Directions for this task:
Copy each line of the data below exactly, leaving out pictures.
Data shown START
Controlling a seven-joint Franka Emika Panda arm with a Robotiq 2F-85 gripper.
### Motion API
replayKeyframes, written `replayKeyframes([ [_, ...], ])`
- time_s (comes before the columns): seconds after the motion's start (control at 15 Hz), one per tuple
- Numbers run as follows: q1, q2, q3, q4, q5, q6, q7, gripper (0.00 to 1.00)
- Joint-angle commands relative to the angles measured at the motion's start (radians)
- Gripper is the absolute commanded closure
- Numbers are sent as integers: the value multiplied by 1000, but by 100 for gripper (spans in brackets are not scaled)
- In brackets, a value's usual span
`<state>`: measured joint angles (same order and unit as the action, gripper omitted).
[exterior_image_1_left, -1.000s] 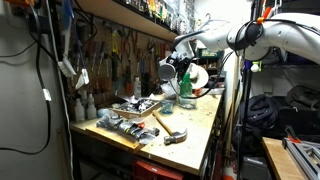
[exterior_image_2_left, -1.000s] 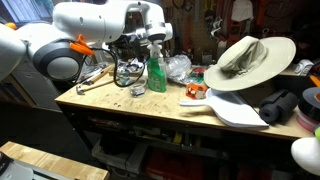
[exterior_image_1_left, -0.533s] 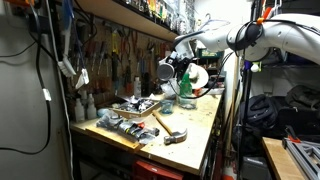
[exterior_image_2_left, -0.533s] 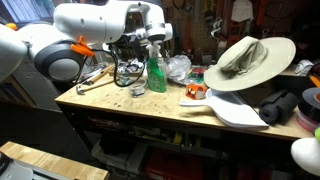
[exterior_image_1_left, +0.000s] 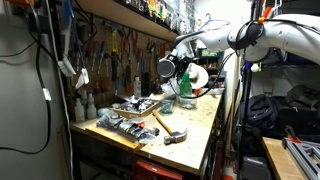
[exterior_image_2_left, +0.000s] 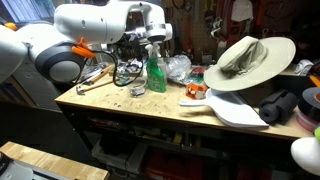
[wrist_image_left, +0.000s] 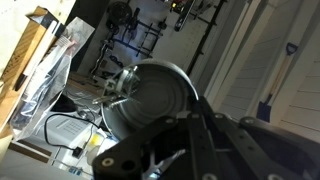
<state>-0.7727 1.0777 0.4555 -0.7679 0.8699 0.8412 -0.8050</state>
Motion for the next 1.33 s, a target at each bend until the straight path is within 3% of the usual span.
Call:
replayKeyframes([
  [0.0, -40, 34, 64, -9, 16, 0, 53, 99],
  [0.27, -33, 47, 48, 27, 31, 1, 76, 99],
  [0.33, -47, 46, 80, 5, 21, 1, 83, 99],
  [0.4, -33, 51, 50, 30, 33, 3, 84, 99],
  [0.47, -60, 45, 110, -13, 10, 1, 88, 99],
  [0.53, -41, 54, 73, 22, 32, 1, 93, 99],
  [0.6, -87, 46, 175, -48, -9, 1, 100, 99],
  [0.67, -69, 57, 139, -10, 16, 1, 108, 99],
  [0.8, -70, 64, 143, 5, 17, 1, 125, 99],
  [0.87, -34, 63, 60, 49, 58, 1, 119, 99],
  [0.93, -57, 67, 106, 32, 35, 2, 131, 99],
  [1.27, -53, 72, 96, 40, 43, 14, 146, 99],
])
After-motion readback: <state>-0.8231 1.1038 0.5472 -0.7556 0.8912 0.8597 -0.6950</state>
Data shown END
Answer for the task:
Controlling a seven-joint Franka Emika Panda arm with a Robotiq 2F-85 gripper.
### Motion API
replayKeyframes, written `replayKeyframes([ [_, ...], ])`
- time_s (comes before the columns): seconds after the motion's start (control at 15 Hz), one per tuple
- Numbers run as follows: q1, q2, q3, q4, q5, q6, q7, gripper (0.00 to 1.00)
- Joint-angle commands relative to the angles measured at the motion's start (radians)
- Gripper is the absolute commanded closure
- Numbers are sent as integers: the value multiplied by 1000, but by 100 for gripper (spans in brackets are not scaled)
- In brackets, a value's usual span
`<state>`: measured joint angles (same order and unit as the action, gripper omitted).
[exterior_image_1_left, -1.000s] 
[exterior_image_2_left, -1.000s] 
[exterior_image_1_left, -0.533s] 
[exterior_image_2_left, -0.533s] 
[exterior_image_1_left, +0.000s] 
[exterior_image_2_left, +0.000s] 
[wrist_image_left, +0.000s] 
<state>-0.7727 1.0777 0.4555 -0.7679 0.8699 0.8412 -0.8050</state>
Motion for the next 1.33 s, a target at each bend until the straight path is within 3% of the usual span.
Call:
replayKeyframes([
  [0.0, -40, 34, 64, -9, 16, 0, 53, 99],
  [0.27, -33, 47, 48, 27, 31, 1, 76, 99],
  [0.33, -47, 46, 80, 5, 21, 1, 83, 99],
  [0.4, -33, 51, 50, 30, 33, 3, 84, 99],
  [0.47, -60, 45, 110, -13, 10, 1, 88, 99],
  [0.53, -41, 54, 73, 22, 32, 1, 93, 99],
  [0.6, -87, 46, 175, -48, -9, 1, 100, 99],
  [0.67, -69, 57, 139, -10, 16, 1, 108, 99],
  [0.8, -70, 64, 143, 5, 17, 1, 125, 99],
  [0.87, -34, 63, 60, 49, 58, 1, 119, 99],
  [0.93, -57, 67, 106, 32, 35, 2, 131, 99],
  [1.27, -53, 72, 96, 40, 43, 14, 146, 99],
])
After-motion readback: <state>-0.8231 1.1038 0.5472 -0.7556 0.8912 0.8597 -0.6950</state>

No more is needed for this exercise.